Bees and thunderclouds: More alike than you may think

Bees and thunderclouds: More alike than you may think

A new study has found bees can produce as much atmospheric electric charge as a thundercloud, raising questions about the environmental implications.

The authors say the bee-induced charge can help shape weather events, and lift spiders into the air and plop them a far distance away.

Most living creatures carry an innate electric charge. Researchers found that honeybee hive swarms can change atmospheric electricity by 100 to 1,000 volts per metre.

And bees aren't the only ones that can do this. Think about locusts - their giant swarms can cover hundreds of kilometres and be made up of up to 80 million insects. It's believed their influence is likely far greater than that of honeybees.

“We always looked at how physics influenced biology, but at some point, we realized that biology might also be influencing physics,” says first author Ellard Hunting, a biologist at the University of Bristol, in a statement.

“We’re interested in how different organisms use the static electric fields that are virtually everywhere in the environment.”

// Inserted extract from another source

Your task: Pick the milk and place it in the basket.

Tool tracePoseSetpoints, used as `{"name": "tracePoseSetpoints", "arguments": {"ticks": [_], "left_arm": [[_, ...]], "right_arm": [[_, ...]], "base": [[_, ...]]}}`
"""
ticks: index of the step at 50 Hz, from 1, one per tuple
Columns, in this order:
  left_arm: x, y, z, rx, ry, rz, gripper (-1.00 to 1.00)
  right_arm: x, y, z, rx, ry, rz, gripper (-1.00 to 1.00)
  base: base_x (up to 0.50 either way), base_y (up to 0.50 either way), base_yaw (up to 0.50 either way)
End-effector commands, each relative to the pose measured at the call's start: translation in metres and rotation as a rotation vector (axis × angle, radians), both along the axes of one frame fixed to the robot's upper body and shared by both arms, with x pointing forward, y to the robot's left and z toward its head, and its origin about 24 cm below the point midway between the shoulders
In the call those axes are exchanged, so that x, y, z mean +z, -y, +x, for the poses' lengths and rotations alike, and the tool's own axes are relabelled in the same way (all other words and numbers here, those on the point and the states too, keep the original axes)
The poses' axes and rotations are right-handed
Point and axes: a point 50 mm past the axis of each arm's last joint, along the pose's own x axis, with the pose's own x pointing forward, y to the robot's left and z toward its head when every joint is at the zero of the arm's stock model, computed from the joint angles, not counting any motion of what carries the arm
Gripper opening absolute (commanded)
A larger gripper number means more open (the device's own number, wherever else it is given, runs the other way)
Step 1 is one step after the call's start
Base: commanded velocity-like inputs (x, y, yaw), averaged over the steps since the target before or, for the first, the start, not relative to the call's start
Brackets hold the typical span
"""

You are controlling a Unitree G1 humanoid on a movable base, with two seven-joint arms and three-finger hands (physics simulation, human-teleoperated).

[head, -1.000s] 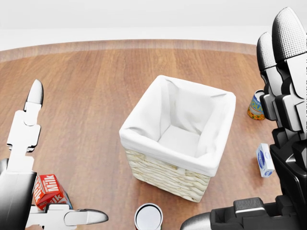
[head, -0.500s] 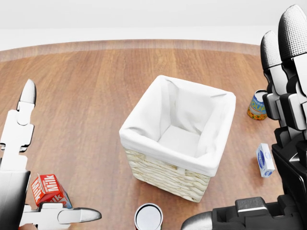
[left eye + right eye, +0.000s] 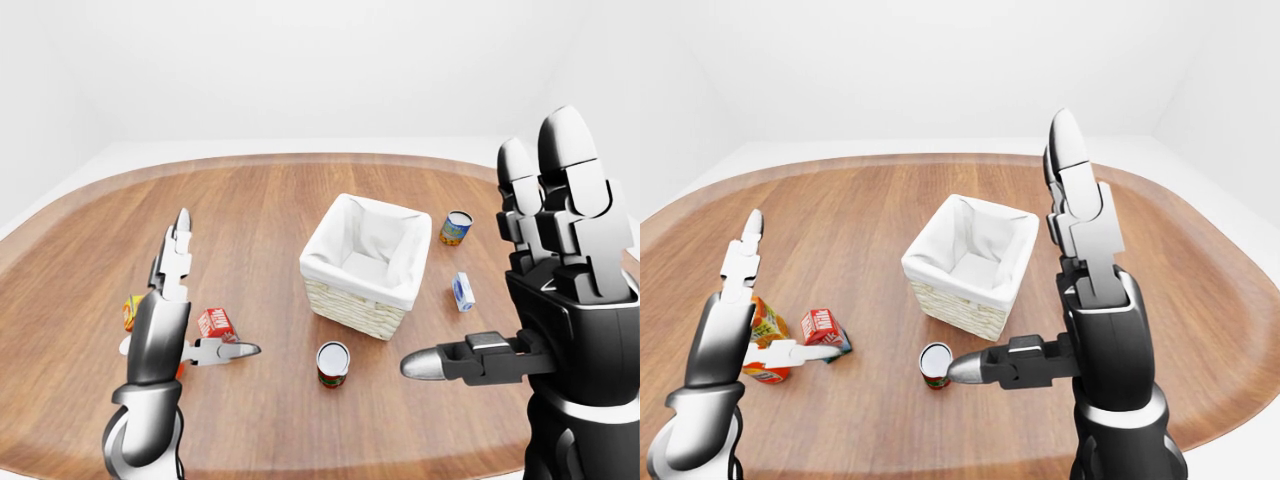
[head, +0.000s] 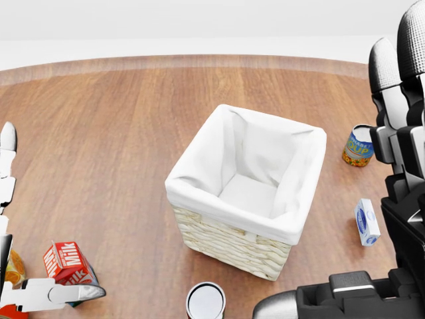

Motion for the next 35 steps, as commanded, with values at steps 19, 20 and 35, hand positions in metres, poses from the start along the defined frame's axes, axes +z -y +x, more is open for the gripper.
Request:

The discovery that there is a link between biology and static electric fields is new - and it raises questions that warrant further study.

For example, how do these charges impact very tiny things, like microbes? and do they have any influence over big things, like the global electric circuit?

Only time will tell - but the study does highlight one important point -- that all creatures play a role in the ecosystem, sometimes in ways we just starting to understand.